• [Description of the task]
Only one stretch of the data below should be repeated: the lines from the line containing "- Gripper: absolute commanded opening" through the line containing "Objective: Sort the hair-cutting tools", inclusive, exactly as they are.

Provided data START

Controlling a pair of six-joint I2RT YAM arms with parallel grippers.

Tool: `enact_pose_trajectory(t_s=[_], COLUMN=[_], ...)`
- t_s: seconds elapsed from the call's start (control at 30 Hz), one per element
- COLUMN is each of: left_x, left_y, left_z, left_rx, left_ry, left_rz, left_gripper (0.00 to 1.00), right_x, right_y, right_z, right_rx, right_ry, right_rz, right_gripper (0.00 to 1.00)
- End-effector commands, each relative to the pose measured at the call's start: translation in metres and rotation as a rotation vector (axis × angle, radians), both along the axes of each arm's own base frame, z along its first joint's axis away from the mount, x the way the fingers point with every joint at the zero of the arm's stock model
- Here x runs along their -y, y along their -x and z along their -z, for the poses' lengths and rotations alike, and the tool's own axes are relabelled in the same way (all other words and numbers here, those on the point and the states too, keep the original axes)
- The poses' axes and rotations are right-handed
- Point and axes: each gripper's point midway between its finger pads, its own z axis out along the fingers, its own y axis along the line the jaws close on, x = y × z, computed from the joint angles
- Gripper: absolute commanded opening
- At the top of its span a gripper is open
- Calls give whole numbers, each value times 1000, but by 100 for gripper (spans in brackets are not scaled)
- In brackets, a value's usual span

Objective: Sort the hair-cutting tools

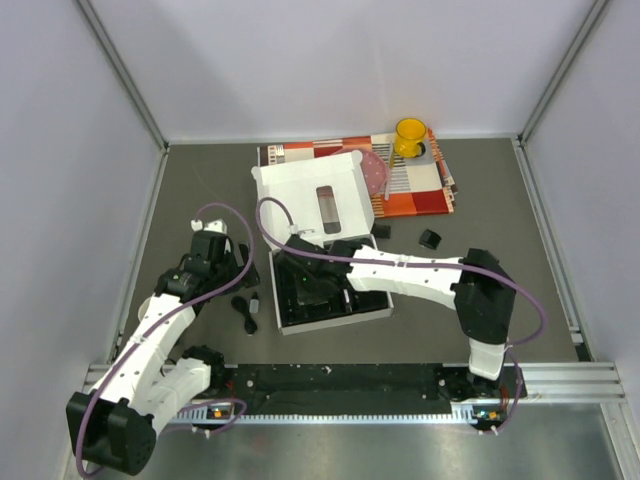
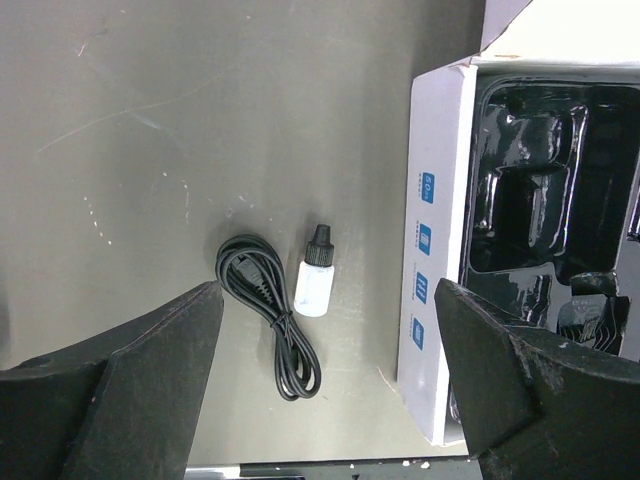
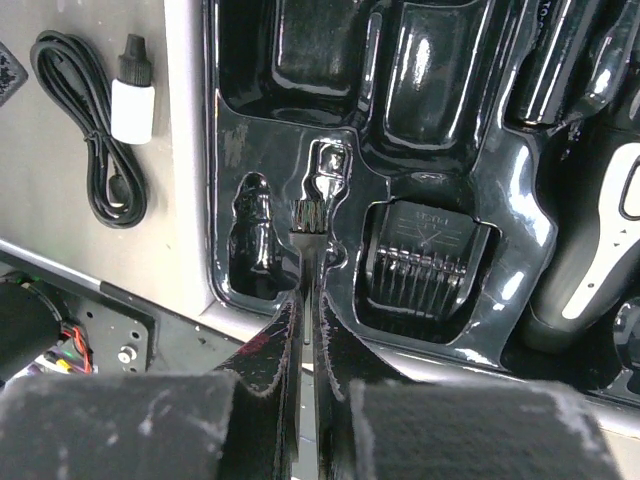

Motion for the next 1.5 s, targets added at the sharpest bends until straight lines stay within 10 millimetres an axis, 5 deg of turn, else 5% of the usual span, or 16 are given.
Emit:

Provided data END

• [Task response]
- Gripper: absolute commanded opening
- At the top of its span a gripper is open
- Calls give whole numbers, each value times 1000, but by 100 for gripper (spans in brackets are not scaled)
- In brackets, a value's usual span

Objective: Sort the hair-cutting tools

This finishes the response to the exercise.